**Raw data**
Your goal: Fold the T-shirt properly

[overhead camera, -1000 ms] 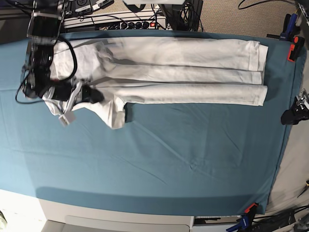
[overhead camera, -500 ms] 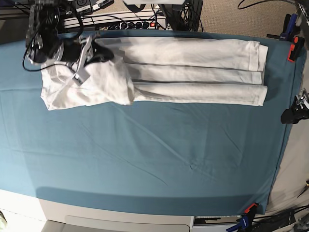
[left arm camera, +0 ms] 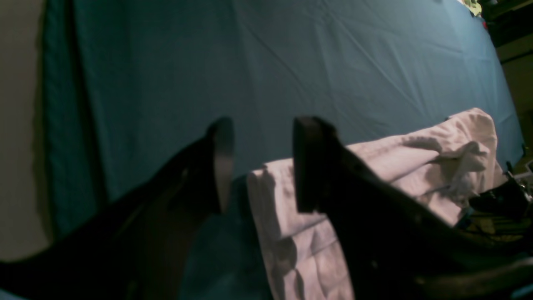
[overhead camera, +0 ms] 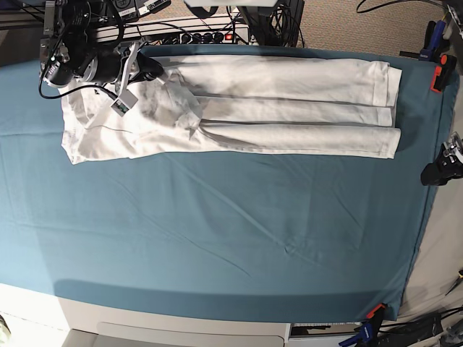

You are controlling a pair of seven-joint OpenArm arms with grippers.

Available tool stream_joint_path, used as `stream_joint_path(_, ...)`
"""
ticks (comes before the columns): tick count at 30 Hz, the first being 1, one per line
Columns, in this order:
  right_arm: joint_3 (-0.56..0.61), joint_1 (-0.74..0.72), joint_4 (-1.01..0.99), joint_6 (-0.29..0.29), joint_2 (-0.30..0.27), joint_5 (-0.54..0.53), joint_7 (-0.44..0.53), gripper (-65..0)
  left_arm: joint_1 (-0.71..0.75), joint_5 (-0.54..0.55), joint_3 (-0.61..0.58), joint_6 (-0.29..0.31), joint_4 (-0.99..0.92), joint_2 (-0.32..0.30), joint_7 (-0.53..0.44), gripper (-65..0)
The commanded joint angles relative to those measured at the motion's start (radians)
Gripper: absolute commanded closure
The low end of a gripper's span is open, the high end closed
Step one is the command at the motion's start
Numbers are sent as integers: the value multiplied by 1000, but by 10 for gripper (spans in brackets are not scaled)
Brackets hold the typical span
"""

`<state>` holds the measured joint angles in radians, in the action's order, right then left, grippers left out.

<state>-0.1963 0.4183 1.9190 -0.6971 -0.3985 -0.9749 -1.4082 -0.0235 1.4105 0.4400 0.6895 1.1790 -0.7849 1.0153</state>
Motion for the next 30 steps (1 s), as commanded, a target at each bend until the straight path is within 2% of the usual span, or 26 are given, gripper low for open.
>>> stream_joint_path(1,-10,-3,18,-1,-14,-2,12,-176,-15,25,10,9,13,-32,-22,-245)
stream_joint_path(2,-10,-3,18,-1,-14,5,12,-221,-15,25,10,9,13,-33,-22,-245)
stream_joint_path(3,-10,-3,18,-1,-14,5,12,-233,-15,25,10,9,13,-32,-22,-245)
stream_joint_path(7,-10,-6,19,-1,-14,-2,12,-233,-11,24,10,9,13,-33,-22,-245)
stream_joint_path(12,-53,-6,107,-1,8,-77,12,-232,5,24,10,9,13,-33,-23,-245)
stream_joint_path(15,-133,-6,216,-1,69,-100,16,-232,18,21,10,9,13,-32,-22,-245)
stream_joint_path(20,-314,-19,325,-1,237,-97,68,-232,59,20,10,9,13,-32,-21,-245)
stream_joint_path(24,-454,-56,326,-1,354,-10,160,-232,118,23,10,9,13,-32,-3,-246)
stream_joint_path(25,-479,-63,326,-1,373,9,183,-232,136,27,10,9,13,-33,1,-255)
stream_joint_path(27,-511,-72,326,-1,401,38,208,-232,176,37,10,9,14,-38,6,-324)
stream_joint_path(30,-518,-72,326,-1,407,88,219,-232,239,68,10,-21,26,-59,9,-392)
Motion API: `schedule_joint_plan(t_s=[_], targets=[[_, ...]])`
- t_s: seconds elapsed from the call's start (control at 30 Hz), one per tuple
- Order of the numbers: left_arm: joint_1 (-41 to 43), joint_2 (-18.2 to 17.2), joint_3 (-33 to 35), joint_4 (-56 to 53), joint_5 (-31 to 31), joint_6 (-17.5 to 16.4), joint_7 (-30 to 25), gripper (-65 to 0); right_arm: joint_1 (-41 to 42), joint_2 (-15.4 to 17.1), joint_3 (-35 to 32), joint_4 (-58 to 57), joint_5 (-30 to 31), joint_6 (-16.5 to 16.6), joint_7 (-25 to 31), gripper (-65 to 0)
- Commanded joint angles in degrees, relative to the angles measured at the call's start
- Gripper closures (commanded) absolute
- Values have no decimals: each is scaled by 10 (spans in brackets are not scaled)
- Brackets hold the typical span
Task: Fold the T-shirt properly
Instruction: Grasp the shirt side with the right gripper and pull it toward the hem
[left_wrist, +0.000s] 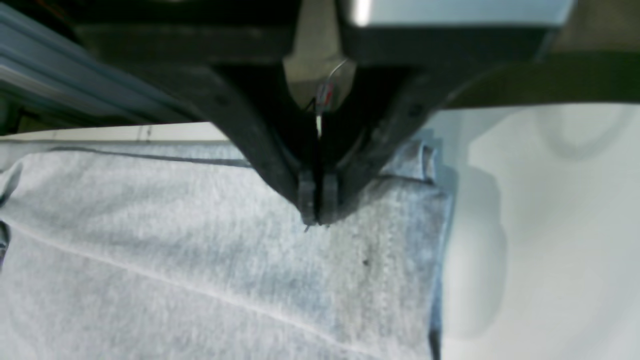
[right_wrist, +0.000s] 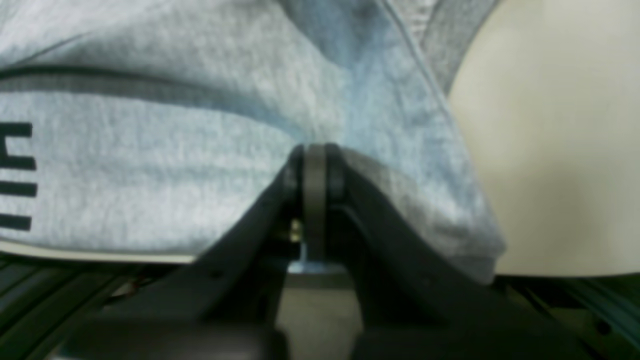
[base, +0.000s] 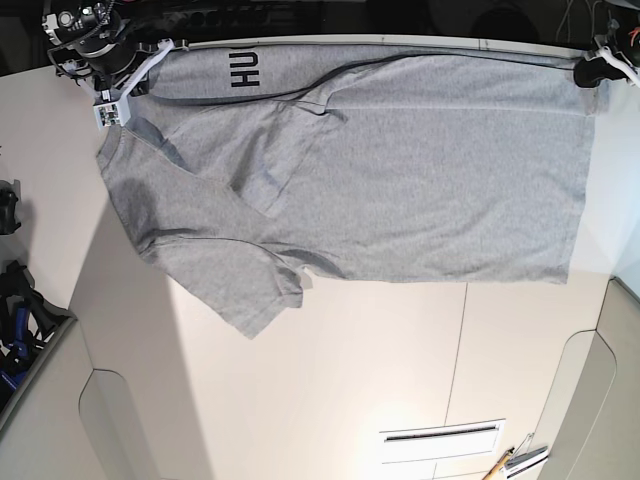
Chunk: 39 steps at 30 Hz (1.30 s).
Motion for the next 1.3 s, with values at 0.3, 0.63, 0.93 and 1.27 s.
schedule_joint_plan(t_s=[0.3,0.63,0.93,1.27], targets=[[5,-8,-102,63,-73,-3,9,0,34,3,4,85,34,-2,2,0],[3,-8,-133,123,-87,-3,20,-175,121,3,4,125,-17,-4,7,-71],[3,-8,-133,123,-86,-3,14,-183,204,10,4,106,-87,-16,37,-268],[3,-8,-133,123,-86,-3,14,-183,353,89,4,-174,0,43,36,-306]])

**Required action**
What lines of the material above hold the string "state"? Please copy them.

**Exercise result**
`<state>` holds the measured joint angles in radians, in the action's order, right then left, grippers left out.
<state>-0.1963 0.4183 1.9190 -0.6971 -0.3985 -0.9749 -1.4082 -0.0235 1.4105 0.4400 0.6895 1.1790 -0.7849 1.0153</state>

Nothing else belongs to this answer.